If you’re looking for uninterrupted production and fewer job fails, it’s important that you factor in the ink you’re using for inserter applications. New HP 2510 black ink is best suited for printing on uncoated substrates. Dave Loos, President of MCS, weighs in on the many benefits of HP 2510 black ink.
Know your ink: Mail shops are always looking for ways to keep jobs running and costs down as much as possible. Margins are tight, job fails are costly, and there’s little room for error. It’s imperative that your equipment—including printing—is up and running optimally. And the ink you choose plays a bigger role in this process than you might think. According to Loos, “There are 50 billion pieces of advertising mail annually. Of those 50 billion, 25–30 billion are envelopes. And 80–85% of envelopes used are porous paper.” Because inserters are often printing on porous envelopes, that should be a key consideration in your choice. HP 2510 black ink is specifically designed for use on porous paper, but its value proposition extends much further. This ink enables greater uptime with a decap that lasts for hours. It also delivers the darkest black for better quality control, lower total costs, and faster speeds.

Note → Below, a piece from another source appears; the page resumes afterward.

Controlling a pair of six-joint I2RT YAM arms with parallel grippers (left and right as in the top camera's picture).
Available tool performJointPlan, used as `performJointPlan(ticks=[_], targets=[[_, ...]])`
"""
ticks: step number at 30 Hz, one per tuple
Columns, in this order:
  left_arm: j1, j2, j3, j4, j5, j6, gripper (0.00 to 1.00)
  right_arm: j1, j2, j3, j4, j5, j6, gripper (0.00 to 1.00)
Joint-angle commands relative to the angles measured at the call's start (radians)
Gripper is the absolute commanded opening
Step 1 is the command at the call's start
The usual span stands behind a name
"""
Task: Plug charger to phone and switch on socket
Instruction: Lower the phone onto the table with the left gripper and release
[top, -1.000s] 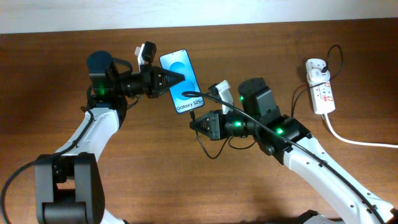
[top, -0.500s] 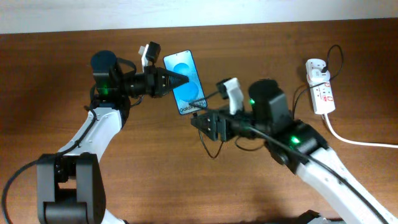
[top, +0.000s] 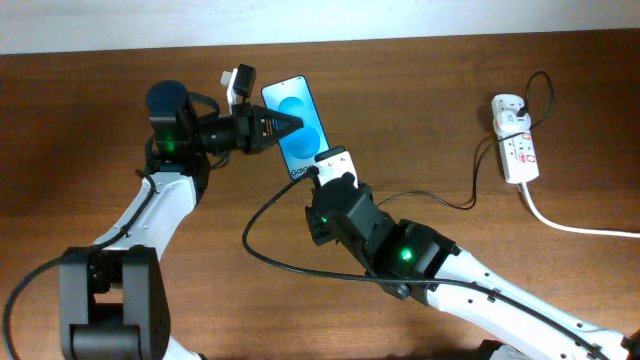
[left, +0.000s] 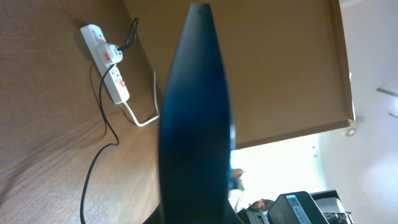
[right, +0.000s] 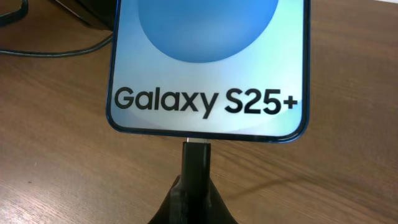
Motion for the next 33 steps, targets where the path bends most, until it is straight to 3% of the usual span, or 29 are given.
performJointPlan(ticks=[1,6,9,11,12,14,15,17,19,20,22,24,28,31,33], targets=[[-0.084,0.002,0.008,0.001,0.170,0.031,0.00,-0.007,-0.004,0.021,0.161,0.046,-0.078,0.04],[-0.110,0.001,-0.015,0.001,0.175,0.061,0.00,-0.020,-0.003,0.077,0.188,0.006,-0.085,0.04],[-0.109,0.002,-0.070,0.001,0.146,0.068,0.00,-0.065,-0.003,0.089,0.144,-0.154,-0.076,0.09],[-0.104,0.001,-0.071,0.005,0.052,0.068,0.00,-0.064,-0.015,0.090,0.052,-0.217,-0.048,0.24],[-0.100,0.002,-0.071,0.005,-0.033,0.063,0.00,-0.064,-0.064,0.101,-0.029,-0.267,-0.043,0.45],[-0.106,0.001,-0.068,0.008,-0.190,-0.003,0.00,-0.065,-0.163,0.158,-0.169,-0.280,-0.044,0.69],[-0.127,0.001,-0.062,0.069,-0.267,-0.099,0.00,-0.068,-0.231,0.206,-0.269,-0.261,-0.044,0.80],[-0.214,0.001,-0.023,0.292,-0.373,-0.238,0.00,-0.095,-0.370,0.309,-0.443,-0.150,-0.045,0.96],[-0.311,0.002,0.062,0.260,-0.440,-0.249,0.00,-0.123,-0.500,0.382,-0.537,-0.019,-0.044,0.99],[-0.361,0.002,0.113,0.150,-0.446,-0.198,0.00,-0.130,-0.571,0.408,-0.571,0.067,-0.044,0.99],[-0.431,0.006,0.219,-0.232,-0.457,0.065,0.00,-0.131,-0.729,0.411,-0.599,0.209,-0.044,0.99],[-0.420,0.049,0.287,-0.473,-0.417,0.279,0.00,-0.131,-0.784,0.406,-0.620,0.222,-0.044,0.99],[-0.300,0.196,0.306,-0.612,-0.285,0.530,0.00,-0.131,-0.771,0.366,-0.613,0.222,-0.043,0.99],[-0.264,0.315,0.306,-0.765,-0.415,0.703,0.00,-0.130,-0.704,0.316,-0.582,0.226,0.032,0.99],[-0.257,0.362,0.306,-0.812,-0.419,0.729,0.00,-0.130,-0.623,0.313,-0.578,0.226,0.051,0.99]])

Top four reasons to choose HP 2510 black ink
#1. Excellent decap that lasts for hours: If you’re having to stop production just to wipe printheads, you’re not getting the most value from your ink. According to Loos, “HP 2510 delivers a long decap that extends for hours. The decap with the HP2510 is huge. In our business it’s about getting your numbers. Our customers want to be able to run the whole hour without having to wipe the heads. And this is much more likely with the HP 2510 black ink.”
#2. The darkest black for better print quality, less degradation, and fewer job fails: Keeping your system running is one priority; quality control is another. Many job failures and reprints
occur because the black quality isn’t where it should be. “HP’s biggest competition in porous paper market is refills who are trying to emulate the HP Black 45A,” admits Loos. “Vast majority of refillers stop there, and don’t try get to the level of HP 2510 in terms of its darkness. Poor quality, of course, creates a potential liability issue - which occur more frequently with refills that is problematic.” Customers are lured by the lower price, but they eventually end up returning to HP. “When companies use refills, printing gets harder. So they come back to HP, and it gets easier. We see this pattern consistently.”
#3. Lower total cost of production with increased quality control and reliable operation:
HP 2510 also helps to improve printing efficiency on your inserters. Because of excellent optical density, it can be operated at lighter dpi settings, which uses less ink, which saves the end user money on ink costs. The darker black means better quality control and the likelihood that you can run jobs for longer periods of time without interruptions. “The greatest cost in the inserter market is not the ink,” says Loos. “It’s the potential liability if things go wrong. What we try to tell people is that you really need to understand the nature of the ink you’re using,” he adds. It’s a lot more than just buying the cheapest ink. “Suppose you expect to net 5000 an hour off your inserter. But because you’re using the wrong ink, you’re only getting 4000 an hour. That’s how someone gets beaten in this business.”
#4. Faster print speeds
Inserters will also print faster at 200 dpi—another factor that gets you closer to reaching your
target numbers. The faster print speeds keep pace with inserter technology advancements,
which have similarly increased in speed and efficiency over the years.